The bonus about traveling to Asia on a weak currency is that you can actually stay in a hotel or some version of it. You don’t have to hit up a colleague’s sister’s friend who knows an expat in the area for a bed, only to land up on their couch and paying your dues as their personal psychologist. (Clearly they should be on someone’s couch).
So maybe I do get a little excited over the prospect of a hotel that gives you your own room key and a daily supply of fluffy towels and bath products. (Although why never toothpaste?). But the term “hotel” is often as loose and prevalent as fisherman pants in Asia, and the stars that follow this word are not always hard won or approved by a health inspector that doesn’t double as a relative.

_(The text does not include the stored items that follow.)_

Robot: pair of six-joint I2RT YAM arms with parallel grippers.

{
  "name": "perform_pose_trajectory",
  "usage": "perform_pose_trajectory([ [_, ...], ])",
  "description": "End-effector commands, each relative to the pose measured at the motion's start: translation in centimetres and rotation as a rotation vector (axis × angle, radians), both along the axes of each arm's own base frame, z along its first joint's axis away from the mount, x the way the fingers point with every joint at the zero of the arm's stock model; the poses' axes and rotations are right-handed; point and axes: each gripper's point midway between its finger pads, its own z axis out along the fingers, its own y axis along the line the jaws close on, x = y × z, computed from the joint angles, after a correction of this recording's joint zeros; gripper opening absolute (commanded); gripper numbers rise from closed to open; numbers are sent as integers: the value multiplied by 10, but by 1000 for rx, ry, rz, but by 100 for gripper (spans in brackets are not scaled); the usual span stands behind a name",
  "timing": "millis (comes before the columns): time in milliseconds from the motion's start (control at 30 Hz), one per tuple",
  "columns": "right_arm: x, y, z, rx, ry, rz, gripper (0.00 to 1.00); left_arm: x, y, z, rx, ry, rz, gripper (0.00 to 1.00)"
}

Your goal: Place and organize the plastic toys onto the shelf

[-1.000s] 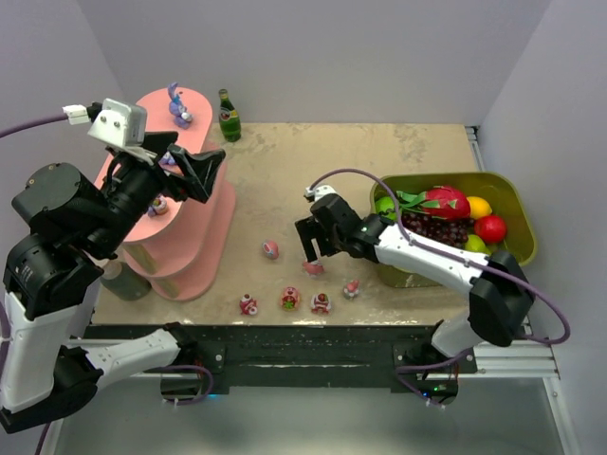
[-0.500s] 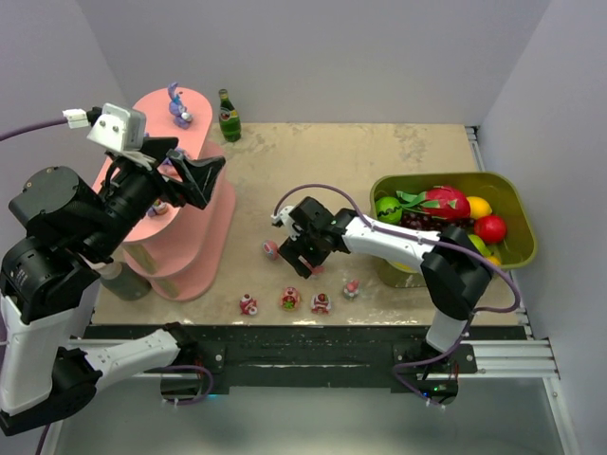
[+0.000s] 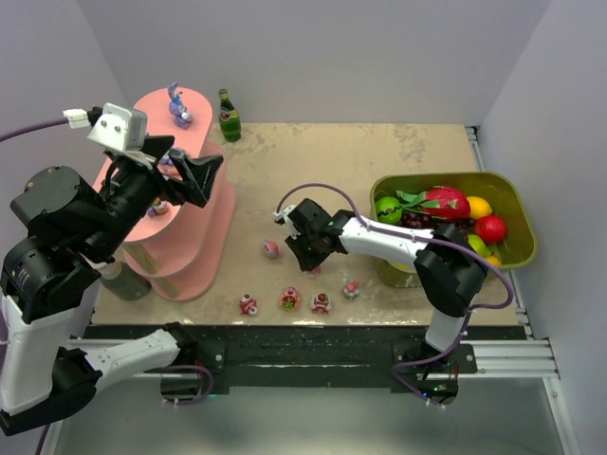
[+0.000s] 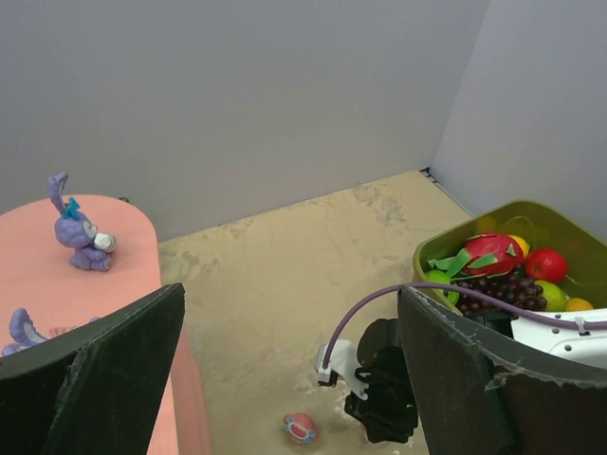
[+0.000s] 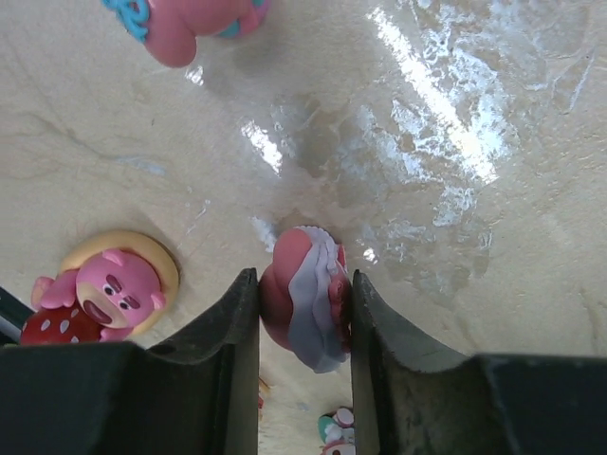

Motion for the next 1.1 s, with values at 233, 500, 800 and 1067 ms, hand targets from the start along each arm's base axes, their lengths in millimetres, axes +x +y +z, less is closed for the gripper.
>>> perform_pose_trajectory([
  [233, 54, -6, 18, 46, -134, -647, 0, 9, 6, 7, 29, -47, 51, 98],
  [500, 85, 28, 24, 188, -106, -929, 0, 10, 9, 6, 31, -47, 67, 98],
  [800, 121, 30, 20, 206, -163, -1118, 9, 8, 12, 9, 17, -58, 78, 99],
  [1067, 130, 41, 26, 247, -147, -1126, 38, 7, 15, 12, 8, -64, 84, 99],
])
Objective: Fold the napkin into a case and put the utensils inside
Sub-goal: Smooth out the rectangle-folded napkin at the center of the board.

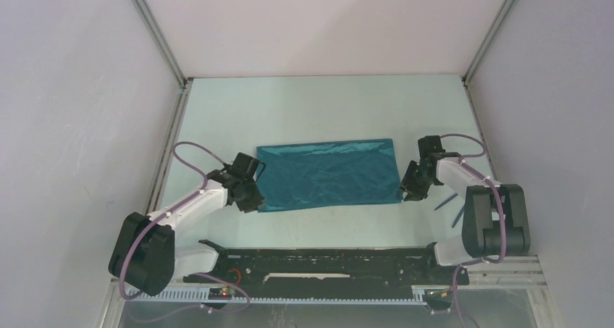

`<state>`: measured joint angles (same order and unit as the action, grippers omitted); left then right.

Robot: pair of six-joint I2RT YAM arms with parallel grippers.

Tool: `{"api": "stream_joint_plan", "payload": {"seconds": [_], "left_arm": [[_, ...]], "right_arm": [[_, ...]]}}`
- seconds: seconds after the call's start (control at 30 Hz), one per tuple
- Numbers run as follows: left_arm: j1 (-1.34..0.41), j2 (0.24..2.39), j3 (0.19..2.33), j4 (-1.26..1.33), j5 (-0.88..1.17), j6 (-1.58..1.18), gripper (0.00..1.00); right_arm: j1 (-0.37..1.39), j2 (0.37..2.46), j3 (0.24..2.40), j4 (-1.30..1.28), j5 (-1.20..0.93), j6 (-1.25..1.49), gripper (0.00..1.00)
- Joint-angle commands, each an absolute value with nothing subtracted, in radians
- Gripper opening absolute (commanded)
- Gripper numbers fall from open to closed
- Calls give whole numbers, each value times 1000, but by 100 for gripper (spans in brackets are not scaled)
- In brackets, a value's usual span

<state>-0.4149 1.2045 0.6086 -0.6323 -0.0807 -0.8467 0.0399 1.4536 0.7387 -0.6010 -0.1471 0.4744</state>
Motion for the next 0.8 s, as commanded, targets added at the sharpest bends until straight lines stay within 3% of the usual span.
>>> {"api": "stream_joint_plan", "payload": {"seconds": [0.0, 0.2, 0.4, 0.77], "left_arm": [[-419, 1209, 607, -608, -108, -843, 25], [-419, 1215, 603, -616, -104, -840, 29], [-420, 1170, 575, -625, -124, -851, 40], [-420, 1226, 601, -590, -149, -838, 31]], "right_arm": [[45, 1453, 733, -579, -133, 476, 41], [47, 1452, 733, -581, -130, 474, 44], [50, 1452, 733, -579, -130, 471, 45], [58, 1459, 733, -571, -137, 465, 41]]}}
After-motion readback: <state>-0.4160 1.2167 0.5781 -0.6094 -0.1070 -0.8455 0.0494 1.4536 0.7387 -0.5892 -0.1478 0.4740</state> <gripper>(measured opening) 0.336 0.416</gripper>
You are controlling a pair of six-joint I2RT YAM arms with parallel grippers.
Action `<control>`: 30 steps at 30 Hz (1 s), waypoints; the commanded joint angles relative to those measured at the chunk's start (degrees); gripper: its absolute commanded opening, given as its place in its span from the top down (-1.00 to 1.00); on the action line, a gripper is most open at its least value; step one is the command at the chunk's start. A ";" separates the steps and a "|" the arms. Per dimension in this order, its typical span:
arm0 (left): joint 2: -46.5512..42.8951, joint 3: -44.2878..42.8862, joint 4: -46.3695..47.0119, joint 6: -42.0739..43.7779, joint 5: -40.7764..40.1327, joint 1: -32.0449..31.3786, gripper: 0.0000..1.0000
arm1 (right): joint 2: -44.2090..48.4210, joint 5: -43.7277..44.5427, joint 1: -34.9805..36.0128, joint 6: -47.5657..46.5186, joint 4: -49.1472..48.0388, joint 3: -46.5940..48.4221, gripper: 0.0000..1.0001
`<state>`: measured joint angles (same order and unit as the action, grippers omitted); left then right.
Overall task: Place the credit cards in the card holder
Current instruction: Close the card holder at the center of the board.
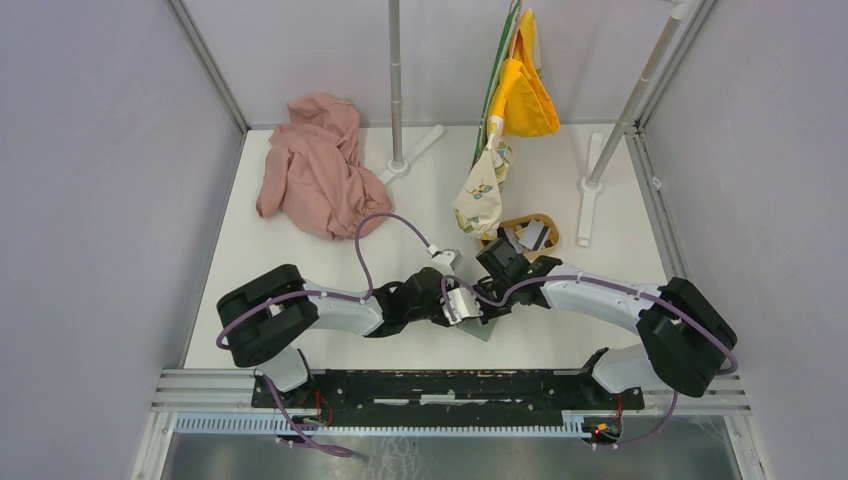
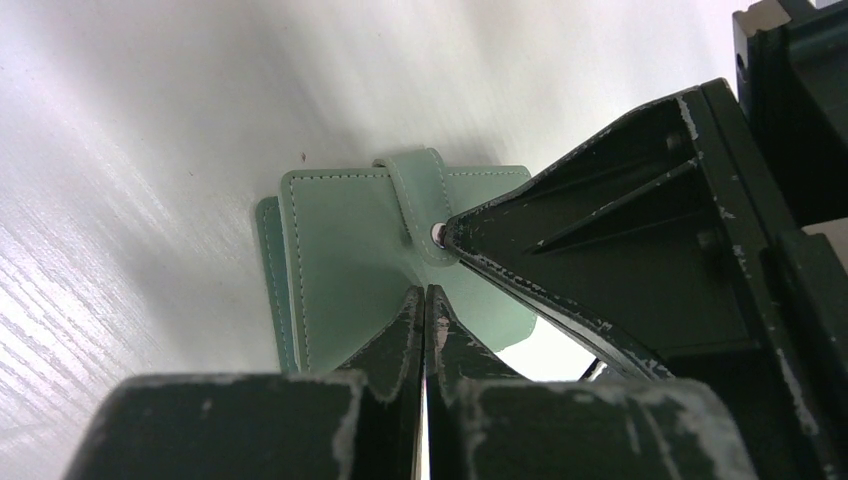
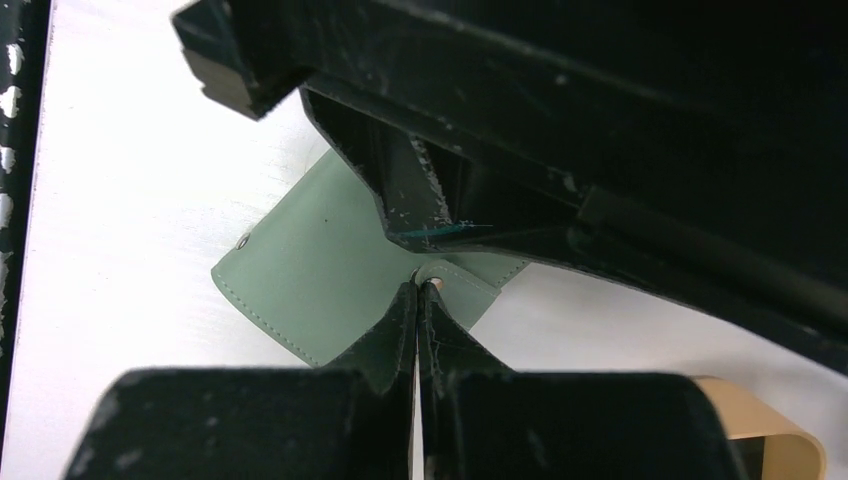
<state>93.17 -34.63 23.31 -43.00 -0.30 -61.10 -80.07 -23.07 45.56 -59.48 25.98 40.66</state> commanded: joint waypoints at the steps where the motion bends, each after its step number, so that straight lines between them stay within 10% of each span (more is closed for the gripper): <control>1: 1.28 0.91 0.78 0.03 0.02 0.41 0.96 | -2.79 1.12 2.05 0.86 4.34 -2.43 1.00; 30: 0.15 3.14 3.24 -0.94 3.17 2.35 0.96 | -6.14 5.18 9.37 -2.24 8.64 -4.49 1.00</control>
<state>93.27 -32.40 27.42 -43.05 3.09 -59.42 -81.38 -13.23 52.58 -60.82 26.92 41.36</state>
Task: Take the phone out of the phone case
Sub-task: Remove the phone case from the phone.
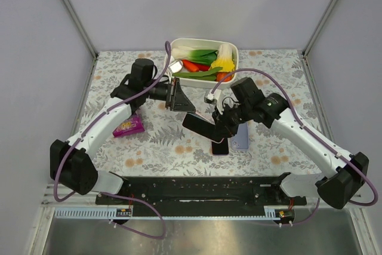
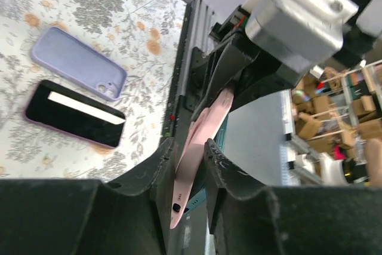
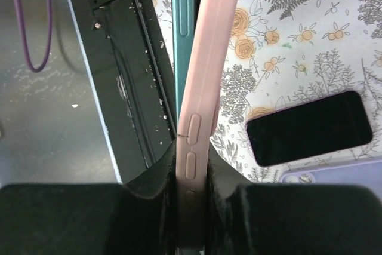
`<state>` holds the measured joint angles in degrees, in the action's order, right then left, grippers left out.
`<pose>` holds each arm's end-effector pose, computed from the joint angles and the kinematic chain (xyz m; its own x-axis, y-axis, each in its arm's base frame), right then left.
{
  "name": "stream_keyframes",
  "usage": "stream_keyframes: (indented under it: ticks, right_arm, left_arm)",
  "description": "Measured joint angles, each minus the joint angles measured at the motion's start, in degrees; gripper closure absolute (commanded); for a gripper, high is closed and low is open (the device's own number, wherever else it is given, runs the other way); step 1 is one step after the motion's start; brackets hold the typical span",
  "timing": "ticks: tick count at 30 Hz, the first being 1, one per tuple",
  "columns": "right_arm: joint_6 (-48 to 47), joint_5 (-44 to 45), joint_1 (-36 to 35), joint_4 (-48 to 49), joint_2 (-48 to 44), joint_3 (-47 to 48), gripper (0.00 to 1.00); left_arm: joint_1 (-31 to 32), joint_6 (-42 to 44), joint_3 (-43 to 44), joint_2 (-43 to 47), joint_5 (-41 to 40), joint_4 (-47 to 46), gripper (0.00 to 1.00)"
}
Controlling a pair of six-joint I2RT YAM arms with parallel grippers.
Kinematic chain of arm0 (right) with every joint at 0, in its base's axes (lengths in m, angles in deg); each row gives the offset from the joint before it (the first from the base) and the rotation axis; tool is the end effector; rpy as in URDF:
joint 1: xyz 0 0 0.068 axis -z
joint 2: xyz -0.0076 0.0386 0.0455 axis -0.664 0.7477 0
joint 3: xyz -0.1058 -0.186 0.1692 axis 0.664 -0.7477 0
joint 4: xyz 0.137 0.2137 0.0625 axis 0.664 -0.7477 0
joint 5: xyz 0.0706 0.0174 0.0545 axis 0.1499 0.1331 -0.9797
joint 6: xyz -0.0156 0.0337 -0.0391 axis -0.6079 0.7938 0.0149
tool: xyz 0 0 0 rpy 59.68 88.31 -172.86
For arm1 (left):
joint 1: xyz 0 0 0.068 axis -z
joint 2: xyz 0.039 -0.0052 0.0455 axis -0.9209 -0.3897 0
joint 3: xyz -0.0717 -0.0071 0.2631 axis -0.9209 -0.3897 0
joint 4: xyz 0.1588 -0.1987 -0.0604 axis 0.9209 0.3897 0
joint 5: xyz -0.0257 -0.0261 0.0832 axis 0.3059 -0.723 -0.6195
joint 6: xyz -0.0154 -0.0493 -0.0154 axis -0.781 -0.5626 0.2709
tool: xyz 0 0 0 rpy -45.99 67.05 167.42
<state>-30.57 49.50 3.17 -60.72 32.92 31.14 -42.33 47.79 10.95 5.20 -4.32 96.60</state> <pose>0.1849 0.1737 0.3408 -0.3402 -0.5809 -0.7395 -0.9399 0.2355 0.2474 0.2633 -0.1568 0.3410 -0.7064 0.1760 -0.6856 0.7061 0.1063 -0.7001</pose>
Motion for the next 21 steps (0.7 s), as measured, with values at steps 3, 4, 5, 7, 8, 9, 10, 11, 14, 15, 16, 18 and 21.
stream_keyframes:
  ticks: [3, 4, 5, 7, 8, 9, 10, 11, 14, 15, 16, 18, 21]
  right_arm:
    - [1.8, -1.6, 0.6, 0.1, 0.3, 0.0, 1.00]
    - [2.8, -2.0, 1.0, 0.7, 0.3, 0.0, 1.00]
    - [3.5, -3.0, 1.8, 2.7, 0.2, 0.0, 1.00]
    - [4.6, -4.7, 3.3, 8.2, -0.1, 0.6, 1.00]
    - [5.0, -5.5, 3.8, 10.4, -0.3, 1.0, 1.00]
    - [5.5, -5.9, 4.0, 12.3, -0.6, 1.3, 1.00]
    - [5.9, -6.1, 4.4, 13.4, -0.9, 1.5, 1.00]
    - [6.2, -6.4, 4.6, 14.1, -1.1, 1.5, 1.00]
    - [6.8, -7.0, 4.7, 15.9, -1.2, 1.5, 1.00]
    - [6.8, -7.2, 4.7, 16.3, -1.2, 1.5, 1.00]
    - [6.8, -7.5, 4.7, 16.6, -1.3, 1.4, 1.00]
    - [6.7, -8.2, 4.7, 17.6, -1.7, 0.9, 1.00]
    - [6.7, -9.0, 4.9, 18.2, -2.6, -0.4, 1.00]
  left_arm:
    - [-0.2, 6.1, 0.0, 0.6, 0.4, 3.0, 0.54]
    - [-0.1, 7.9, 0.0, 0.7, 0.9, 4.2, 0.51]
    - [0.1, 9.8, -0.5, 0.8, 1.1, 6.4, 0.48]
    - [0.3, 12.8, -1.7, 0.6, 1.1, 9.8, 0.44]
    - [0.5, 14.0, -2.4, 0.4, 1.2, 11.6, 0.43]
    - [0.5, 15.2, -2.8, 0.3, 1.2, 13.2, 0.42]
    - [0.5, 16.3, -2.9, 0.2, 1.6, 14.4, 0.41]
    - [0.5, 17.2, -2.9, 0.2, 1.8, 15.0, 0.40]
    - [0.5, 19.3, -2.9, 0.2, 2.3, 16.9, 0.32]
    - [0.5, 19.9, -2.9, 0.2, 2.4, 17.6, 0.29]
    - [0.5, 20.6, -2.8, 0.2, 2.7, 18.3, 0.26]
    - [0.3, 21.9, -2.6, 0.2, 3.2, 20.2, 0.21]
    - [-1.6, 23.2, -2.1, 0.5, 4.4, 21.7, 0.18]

In my view, there are hotels that offer “modern conveniences” and then there are the cheaper sh***otel that offer mod cons, with great emphasis placed on the latter word.
It’s like visiting a movie set. That road winding into the desert looks impressive, until someone picks it up and takes your fantasy along with it.
All the boxes have been checked, but nothing else.
1.You get shower shoes, not bedroom slippers. The difference being that the hard plastic shoes protect you from a bathroom mould situation, the slippers don’t need to.
2. You get bath products, but no bath. Said products are branded and correctly labelled but then so are most harmful chemicals that cause your skin to dry out and itch.
3. Air con. No better description could be had. The bigger the noisier and the least effective in my view. Some are so old and cumbersome, they look like an modern art installation – a workable idea, in theory.
4.Curtains. Yes that piece of draped fabric that keeps the light and the neighbours guessing. It’s not so much that they are missing; more that they miss the point of what they are actually supposed to do.
5. Luckily if you take the cheaper back rooms, the lack of light or a view solves your problems. Towels. Mostly present in form but often a few thread counts short of making good on their intended function.
Bonus ball: You know you’ve hit the lottery if, instead of a welcome letter, you get a the hotel rules/regulations stuck to your door stipulating some rules around prostitution and the prohibition of parties and subletting any corners of your hotel room.